Bir toplumda tek bir hâkim kültür bulunur, o da hâkim milletin kültürüdür. Daha açık söyleyecek olursak, bir toplumda birden çok hâkim kültürün bir arada yaşaması mümkün değildir. Belli bir kültür diğer kültürleri etkisi altına alır ve kendisine bağlar. Kültürler hâkim kültürün şemsiyesi altında bir bütün meydana getirirler. Hâkim kültür alt kültürlerin bir matematik toplamı değil fonksiyonel ve mana etrafında bütünleşmiş halidir.

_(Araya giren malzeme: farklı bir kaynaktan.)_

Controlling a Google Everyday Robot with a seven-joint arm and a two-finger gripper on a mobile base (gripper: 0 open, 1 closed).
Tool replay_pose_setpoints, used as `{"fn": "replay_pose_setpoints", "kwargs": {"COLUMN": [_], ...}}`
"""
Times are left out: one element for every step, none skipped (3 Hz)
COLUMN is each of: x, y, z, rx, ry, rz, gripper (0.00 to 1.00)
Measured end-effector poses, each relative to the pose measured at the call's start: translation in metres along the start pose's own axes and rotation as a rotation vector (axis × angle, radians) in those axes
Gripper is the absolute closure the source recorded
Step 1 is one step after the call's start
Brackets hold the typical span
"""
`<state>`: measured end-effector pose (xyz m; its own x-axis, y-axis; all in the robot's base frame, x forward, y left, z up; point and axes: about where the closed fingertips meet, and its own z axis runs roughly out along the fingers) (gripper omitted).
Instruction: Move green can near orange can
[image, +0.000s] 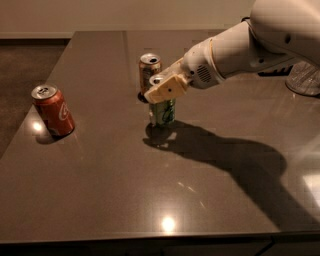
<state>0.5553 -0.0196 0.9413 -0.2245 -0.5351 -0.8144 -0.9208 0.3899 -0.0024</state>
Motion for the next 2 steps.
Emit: {"fn": "replay_pose_setpoints", "kwargs": {"x": [-0.010, -0.011], "y": [-0.038, -0.060], "z": [0.000, 0.005], "rx": [0.061, 0.105], "ry": [-0.049, -0.064], "rz": [0.053, 0.072], "gripper": [1.00, 0.82]}}
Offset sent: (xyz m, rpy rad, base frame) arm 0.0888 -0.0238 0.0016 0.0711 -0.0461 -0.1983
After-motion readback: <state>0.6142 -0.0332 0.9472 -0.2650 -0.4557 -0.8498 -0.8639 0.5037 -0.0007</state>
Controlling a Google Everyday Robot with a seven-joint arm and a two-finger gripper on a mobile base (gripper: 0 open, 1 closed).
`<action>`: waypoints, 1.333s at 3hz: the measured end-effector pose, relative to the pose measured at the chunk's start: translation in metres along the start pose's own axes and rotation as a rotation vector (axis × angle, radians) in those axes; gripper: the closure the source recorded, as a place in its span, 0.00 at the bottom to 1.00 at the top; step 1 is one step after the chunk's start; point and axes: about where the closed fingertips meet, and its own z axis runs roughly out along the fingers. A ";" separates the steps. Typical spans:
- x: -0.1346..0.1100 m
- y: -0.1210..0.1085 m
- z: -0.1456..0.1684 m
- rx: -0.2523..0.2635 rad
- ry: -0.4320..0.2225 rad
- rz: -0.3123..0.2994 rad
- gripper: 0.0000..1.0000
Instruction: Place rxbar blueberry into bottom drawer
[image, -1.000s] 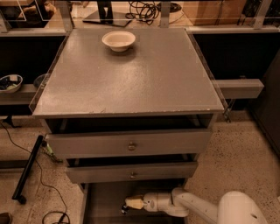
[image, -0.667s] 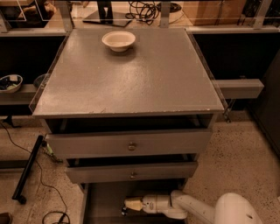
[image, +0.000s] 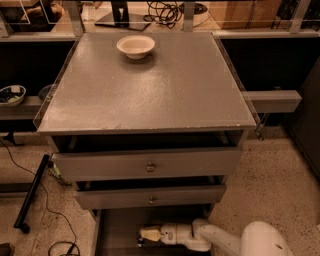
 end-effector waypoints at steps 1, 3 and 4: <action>0.002 0.003 0.006 -0.014 -0.004 0.006 1.00; 0.002 0.004 0.008 -0.018 -0.005 0.007 0.74; 0.002 0.004 0.008 -0.018 -0.005 0.007 0.51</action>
Offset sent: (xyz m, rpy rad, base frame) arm -0.0053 0.0142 0.0021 0.0331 0.0103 0.0045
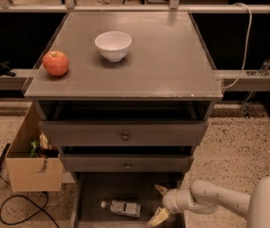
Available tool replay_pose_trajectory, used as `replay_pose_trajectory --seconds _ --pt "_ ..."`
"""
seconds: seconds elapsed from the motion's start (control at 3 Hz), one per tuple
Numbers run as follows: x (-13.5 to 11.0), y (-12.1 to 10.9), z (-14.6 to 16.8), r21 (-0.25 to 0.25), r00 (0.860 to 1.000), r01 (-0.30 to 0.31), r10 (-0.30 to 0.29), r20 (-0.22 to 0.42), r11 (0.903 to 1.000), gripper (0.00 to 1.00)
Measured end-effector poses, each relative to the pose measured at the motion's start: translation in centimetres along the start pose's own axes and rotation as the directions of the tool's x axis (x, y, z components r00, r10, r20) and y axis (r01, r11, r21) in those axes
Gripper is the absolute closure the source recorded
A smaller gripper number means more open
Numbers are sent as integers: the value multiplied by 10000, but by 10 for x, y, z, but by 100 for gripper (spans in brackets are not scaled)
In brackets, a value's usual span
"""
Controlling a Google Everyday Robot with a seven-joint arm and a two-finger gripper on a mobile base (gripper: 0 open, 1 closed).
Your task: Pick blue plastic bottle from bottom drawer and place on counter
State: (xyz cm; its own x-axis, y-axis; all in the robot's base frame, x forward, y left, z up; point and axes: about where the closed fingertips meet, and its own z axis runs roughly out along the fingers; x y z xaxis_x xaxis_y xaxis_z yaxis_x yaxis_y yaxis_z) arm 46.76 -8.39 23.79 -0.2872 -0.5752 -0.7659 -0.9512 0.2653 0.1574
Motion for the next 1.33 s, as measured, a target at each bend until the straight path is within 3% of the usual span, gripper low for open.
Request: replay_pose_trajectory --seconds 0.33,0.67,1.33 --pt "14 4 36 -336 9992 -349 355 179 9988 0" --pt "22 7 82 -774 9990 -307 330 286 9965 0" --pt "25 6 115 -939 9995 -119 146 281 9955 0"
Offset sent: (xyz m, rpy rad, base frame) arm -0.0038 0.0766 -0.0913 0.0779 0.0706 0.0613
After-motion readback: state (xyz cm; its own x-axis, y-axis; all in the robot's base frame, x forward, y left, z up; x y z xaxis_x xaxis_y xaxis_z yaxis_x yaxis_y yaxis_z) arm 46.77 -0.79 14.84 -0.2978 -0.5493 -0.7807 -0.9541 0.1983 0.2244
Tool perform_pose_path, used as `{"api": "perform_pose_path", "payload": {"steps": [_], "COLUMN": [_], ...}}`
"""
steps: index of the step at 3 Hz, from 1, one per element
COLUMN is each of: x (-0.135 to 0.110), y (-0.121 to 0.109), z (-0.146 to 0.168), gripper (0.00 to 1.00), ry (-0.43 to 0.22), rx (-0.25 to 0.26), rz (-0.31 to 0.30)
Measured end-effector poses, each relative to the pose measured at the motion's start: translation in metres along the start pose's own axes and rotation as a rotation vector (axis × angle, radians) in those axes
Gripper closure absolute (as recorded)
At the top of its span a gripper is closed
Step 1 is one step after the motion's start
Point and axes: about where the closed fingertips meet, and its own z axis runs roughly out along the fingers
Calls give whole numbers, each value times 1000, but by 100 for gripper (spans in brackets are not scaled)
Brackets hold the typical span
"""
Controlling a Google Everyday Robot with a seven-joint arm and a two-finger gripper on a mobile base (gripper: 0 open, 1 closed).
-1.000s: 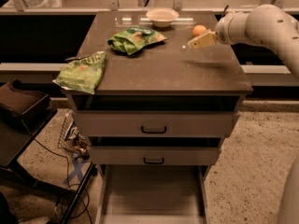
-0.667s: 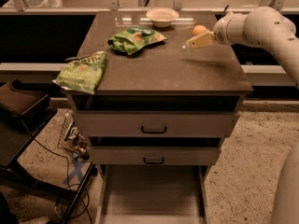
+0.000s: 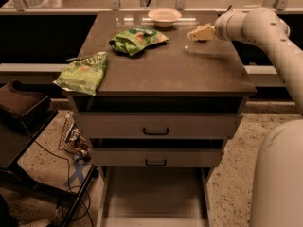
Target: Move orange near green jalapeno chip bag
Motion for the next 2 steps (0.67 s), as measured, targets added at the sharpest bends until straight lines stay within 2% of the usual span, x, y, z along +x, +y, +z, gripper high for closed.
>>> {"api": "perform_pose_path", "payload": {"steps": [1, 2], "x": [1, 12], "y": [-7, -11], "z": [19, 34], "gripper": [0, 0], "ry": [-22, -12], "rx": [5, -2], "rz": [36, 82]}}
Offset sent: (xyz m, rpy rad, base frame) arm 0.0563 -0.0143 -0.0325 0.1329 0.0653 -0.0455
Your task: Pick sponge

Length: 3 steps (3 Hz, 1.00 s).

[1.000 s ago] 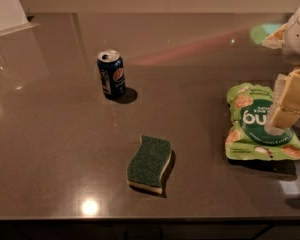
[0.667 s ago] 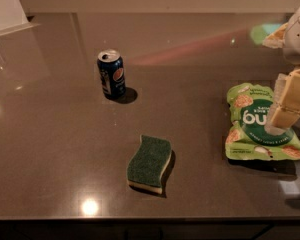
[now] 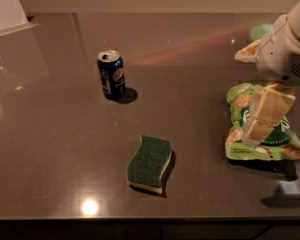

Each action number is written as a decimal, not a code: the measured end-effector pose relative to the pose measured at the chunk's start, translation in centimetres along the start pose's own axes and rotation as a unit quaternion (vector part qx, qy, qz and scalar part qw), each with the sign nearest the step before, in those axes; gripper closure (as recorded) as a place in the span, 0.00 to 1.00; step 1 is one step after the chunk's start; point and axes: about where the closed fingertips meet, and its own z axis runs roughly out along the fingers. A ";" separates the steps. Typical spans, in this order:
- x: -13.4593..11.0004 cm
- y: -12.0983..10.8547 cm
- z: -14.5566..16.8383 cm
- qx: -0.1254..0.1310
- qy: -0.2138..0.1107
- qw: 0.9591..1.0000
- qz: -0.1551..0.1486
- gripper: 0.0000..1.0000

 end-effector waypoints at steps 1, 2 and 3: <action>-2.1 1.5 3.2 -0.030 -0.031 0.999 -0.023 0.00; -4.3 2.8 6.5 -0.057 -0.048 0.996 -0.040 0.00; -6.2 3.8 8.9 -0.074 -0.057 0.994 -0.053 0.00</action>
Offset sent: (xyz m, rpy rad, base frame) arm -0.0057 0.0976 -0.0910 0.1256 0.1271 0.1907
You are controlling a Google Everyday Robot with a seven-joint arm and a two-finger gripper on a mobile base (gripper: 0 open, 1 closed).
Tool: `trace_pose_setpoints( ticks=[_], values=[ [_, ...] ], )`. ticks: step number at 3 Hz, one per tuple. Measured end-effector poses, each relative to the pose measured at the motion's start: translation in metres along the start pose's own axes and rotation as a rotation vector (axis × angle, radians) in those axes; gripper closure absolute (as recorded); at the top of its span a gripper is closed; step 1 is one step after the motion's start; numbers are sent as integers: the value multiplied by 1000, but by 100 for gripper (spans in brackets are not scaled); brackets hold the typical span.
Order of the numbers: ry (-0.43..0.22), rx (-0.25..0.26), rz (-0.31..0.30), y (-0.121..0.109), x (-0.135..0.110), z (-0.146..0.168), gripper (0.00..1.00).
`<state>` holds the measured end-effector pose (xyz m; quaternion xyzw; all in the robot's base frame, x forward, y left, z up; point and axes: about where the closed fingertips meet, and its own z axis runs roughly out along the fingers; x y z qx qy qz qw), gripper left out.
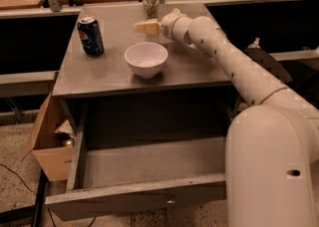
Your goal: Place 7up can into top drawer
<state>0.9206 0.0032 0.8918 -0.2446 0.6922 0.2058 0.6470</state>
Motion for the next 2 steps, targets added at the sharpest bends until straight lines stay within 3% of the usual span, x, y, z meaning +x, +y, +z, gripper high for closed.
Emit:
trace_pose_setpoints(
  ticks=[1,2],
  values=[
    [-18,33,-28,-8,-2,27,0],
    [-26,65,-39,-18,-2,48,19]
  ],
)
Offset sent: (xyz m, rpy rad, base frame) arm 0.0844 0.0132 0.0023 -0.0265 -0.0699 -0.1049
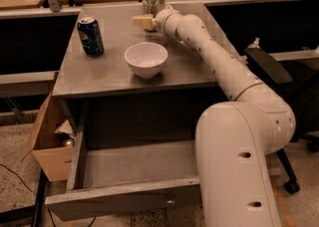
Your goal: Place 7up can into top drawer
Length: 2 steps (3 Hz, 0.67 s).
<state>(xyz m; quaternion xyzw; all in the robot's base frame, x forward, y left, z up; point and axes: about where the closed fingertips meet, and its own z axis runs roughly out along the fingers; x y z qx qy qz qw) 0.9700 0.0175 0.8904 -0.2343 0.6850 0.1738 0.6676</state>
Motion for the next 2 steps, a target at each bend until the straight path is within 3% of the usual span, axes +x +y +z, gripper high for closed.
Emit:
trace_pose_setpoints(
  ticks=[1,2],
  values=[
    [-5,15,-15,-5,-4,11,50],
    [3,-3,-16,-10,-11,4,73]
  ],
)
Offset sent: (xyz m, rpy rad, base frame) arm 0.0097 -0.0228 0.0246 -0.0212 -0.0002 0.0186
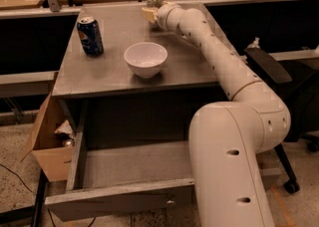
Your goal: Place 7up can into top drawer
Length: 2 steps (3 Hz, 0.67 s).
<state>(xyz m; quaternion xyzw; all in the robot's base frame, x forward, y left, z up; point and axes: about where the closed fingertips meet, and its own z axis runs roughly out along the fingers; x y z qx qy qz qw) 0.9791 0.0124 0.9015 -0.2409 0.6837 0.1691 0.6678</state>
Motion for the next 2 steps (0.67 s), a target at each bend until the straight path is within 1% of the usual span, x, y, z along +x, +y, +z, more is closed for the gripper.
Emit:
trace_pose_setpoints(
  ticks=[1,2],
  values=[
    [23,-54,26,-7,-16,-38,96],
    [43,-100,58,-15,-24,-93,100]
  ],
)
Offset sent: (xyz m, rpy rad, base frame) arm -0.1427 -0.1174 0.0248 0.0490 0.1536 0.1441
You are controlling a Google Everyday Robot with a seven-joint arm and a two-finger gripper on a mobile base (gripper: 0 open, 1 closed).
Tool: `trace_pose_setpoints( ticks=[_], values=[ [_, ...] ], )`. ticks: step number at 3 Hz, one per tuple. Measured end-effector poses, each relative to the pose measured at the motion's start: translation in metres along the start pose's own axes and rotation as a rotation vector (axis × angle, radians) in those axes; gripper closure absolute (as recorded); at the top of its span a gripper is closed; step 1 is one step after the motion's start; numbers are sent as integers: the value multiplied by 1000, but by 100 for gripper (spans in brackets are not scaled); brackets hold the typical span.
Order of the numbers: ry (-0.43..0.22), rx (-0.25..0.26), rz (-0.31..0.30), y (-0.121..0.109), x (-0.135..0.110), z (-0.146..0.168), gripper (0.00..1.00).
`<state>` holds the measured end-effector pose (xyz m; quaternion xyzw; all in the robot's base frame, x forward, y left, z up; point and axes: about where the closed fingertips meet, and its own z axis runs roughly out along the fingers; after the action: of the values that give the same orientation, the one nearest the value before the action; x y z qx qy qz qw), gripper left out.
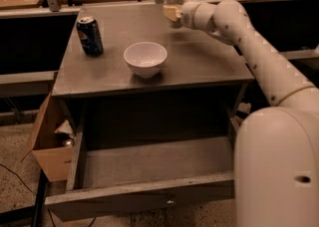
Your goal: Place 7up can into top drawer
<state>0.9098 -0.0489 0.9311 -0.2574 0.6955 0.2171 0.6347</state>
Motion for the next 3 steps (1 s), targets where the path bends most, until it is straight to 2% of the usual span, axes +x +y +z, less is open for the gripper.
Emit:
trace_pose_setpoints(
  ticks=[1,2,3],
  values=[
    [22,-54,36,5,9,-56,100],
    [2,-95,74,7,17,-118,100],
    [2,-96,73,8,17,-118,100]
  ],
)
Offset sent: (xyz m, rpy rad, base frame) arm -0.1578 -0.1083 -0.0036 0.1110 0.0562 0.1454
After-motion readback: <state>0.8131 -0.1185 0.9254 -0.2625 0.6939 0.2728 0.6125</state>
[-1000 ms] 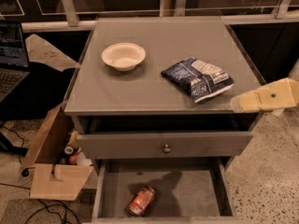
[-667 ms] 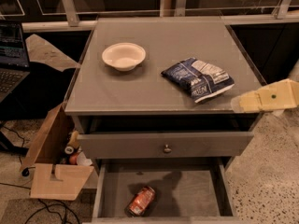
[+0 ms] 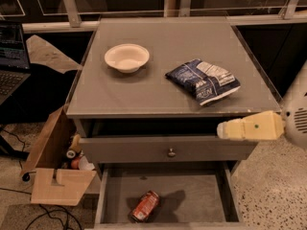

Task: Pick coke can from middle drawer and place on counter

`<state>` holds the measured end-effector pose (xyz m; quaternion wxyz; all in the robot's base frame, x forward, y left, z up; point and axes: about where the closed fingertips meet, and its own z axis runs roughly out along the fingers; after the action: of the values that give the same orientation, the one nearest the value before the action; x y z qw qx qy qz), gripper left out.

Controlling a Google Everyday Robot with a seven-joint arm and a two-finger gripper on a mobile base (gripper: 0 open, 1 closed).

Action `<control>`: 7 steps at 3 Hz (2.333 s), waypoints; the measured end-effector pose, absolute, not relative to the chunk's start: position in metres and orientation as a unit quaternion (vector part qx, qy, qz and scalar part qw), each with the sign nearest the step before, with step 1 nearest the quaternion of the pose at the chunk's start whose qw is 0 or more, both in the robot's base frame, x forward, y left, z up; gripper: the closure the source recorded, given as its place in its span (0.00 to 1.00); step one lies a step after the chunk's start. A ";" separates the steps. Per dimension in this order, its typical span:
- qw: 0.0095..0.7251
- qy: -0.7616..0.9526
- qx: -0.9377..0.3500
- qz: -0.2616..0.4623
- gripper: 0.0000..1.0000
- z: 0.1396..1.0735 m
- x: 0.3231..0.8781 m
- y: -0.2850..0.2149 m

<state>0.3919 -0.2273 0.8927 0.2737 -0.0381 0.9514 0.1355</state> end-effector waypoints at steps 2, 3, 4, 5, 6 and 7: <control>0.229 0.963 -0.053 0.134 0.00 0.850 0.360 -0.173; 0.229 0.963 -0.052 0.134 0.00 0.850 0.360 -0.173; 0.212 0.965 -0.067 0.140 0.00 0.832 0.354 -0.153; 0.192 0.967 -0.092 0.139 0.00 0.808 0.346 -0.119; 0.190 0.968 -0.092 0.139 0.00 0.790 0.346 -0.097; 0.199 0.966 -0.062 0.154 0.00 0.756 0.372 -0.050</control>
Offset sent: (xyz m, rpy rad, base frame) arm -0.0503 0.0878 -0.0566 -0.0513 0.1142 0.0900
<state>0.3724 -0.0505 0.7555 0.1991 -0.0624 0.9658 0.1542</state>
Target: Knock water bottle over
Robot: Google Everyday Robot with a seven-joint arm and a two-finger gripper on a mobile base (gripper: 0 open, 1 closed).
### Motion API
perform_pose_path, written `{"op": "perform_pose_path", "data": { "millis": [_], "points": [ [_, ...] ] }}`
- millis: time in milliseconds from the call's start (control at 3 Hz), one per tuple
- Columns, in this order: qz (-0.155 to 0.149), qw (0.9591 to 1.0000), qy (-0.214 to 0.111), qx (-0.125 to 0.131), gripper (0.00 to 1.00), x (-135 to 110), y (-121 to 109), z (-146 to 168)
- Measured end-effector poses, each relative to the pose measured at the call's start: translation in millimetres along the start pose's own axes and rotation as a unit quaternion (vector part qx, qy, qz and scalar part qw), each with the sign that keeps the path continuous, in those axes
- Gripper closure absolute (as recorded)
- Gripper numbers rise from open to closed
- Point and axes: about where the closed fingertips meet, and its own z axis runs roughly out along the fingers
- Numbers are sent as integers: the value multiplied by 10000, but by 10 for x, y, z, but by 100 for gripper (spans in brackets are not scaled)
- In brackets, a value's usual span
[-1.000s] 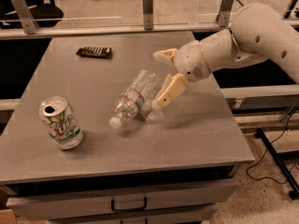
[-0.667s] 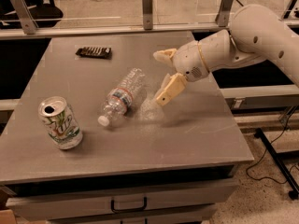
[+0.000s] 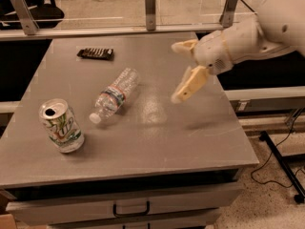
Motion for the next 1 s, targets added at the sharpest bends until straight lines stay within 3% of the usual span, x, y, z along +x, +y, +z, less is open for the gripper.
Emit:
{"op": "perform_pose_path", "data": {
  "millis": [333,667,1000],
  "points": [
    [-392,9985,289,241,0,-100,-93,-603],
    [-558,9950,629,542,0,-266,-135,-1092],
    [-490,9922,961,624,0,-372,-51,-1312]
  ]
}}
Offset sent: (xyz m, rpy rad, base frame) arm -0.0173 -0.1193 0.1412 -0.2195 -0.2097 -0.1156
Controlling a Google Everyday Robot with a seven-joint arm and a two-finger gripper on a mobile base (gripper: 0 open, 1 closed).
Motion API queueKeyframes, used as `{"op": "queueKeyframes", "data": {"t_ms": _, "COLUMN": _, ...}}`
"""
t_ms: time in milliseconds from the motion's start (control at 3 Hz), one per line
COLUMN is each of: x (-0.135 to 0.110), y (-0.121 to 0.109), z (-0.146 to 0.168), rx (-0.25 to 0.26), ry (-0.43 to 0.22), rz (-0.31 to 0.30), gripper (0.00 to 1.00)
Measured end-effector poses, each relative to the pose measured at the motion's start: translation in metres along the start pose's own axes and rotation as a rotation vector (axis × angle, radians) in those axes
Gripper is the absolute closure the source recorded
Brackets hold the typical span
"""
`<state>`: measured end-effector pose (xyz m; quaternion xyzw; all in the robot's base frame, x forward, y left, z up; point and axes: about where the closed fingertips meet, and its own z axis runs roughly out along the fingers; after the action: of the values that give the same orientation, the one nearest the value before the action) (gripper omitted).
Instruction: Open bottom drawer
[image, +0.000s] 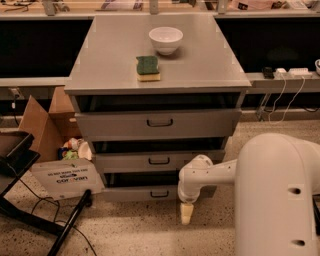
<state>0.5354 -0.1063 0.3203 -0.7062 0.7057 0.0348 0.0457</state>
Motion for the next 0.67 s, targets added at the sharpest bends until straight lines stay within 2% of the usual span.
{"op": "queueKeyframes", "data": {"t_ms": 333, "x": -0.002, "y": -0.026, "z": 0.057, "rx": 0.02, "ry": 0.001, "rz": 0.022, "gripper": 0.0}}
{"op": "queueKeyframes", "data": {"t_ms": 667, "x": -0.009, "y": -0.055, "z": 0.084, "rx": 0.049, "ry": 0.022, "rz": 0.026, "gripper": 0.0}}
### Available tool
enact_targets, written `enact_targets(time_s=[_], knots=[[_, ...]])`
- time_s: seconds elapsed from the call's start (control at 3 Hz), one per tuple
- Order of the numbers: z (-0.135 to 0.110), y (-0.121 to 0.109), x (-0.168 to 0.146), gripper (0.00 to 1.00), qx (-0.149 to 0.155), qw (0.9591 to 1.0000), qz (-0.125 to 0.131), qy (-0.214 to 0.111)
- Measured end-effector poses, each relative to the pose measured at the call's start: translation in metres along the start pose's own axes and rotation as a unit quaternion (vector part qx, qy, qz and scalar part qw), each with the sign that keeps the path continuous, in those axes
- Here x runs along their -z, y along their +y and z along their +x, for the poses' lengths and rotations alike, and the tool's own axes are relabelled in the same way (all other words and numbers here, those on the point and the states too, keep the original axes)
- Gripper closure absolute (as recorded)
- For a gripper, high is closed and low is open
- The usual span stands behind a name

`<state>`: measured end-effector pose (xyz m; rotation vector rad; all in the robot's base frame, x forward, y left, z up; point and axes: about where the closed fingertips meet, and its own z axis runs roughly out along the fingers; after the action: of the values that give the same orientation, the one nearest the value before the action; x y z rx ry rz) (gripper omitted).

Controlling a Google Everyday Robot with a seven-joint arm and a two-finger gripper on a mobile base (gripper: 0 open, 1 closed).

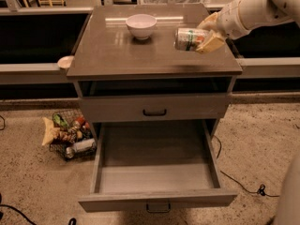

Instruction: Pick 7up can from middle drawer and place on counter

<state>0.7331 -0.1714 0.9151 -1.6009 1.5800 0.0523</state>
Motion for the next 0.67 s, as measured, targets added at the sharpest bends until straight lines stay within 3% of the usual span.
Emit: enact_targets(time_s=[0.67], knots=[[0.035, -0.031, -0.035, 1.00, -0.083, 0.9961, -0.008, -0.031]])
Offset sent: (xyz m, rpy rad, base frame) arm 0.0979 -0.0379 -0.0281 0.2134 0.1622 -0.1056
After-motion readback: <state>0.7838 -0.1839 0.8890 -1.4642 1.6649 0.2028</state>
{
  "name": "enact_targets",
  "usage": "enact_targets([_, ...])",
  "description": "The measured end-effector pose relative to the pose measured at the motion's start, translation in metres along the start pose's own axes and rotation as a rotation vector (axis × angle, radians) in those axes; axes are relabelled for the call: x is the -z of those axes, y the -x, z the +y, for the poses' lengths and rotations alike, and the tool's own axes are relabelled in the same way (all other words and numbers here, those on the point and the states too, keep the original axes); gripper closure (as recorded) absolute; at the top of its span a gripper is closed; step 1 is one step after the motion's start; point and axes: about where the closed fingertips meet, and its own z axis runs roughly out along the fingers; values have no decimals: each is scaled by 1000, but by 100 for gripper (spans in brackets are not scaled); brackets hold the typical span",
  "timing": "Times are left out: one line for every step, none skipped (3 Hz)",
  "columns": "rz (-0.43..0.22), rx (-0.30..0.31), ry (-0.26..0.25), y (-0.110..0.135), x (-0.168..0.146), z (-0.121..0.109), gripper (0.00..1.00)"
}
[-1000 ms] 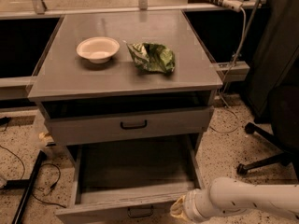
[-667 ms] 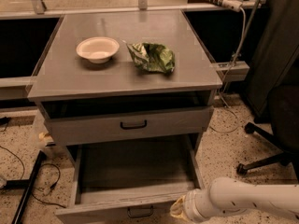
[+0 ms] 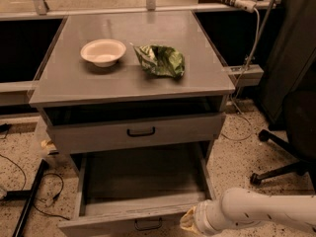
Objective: Close middle drawer
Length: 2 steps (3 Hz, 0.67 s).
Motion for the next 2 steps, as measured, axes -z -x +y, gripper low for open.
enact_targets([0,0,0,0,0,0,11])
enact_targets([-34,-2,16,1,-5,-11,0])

Alt kültürler her defasında üst kültürün bir parçası olduklarının ve üst kültüre mensubiyetlerinin şuurunda olmalıdırlar. Aksi takdirde; alt kültürlerin bağımsızlığı, farklı kimliklerin oluşmasına neden olur ve toplum (milli devlet) parçalanma ile karşı karşıya kalır.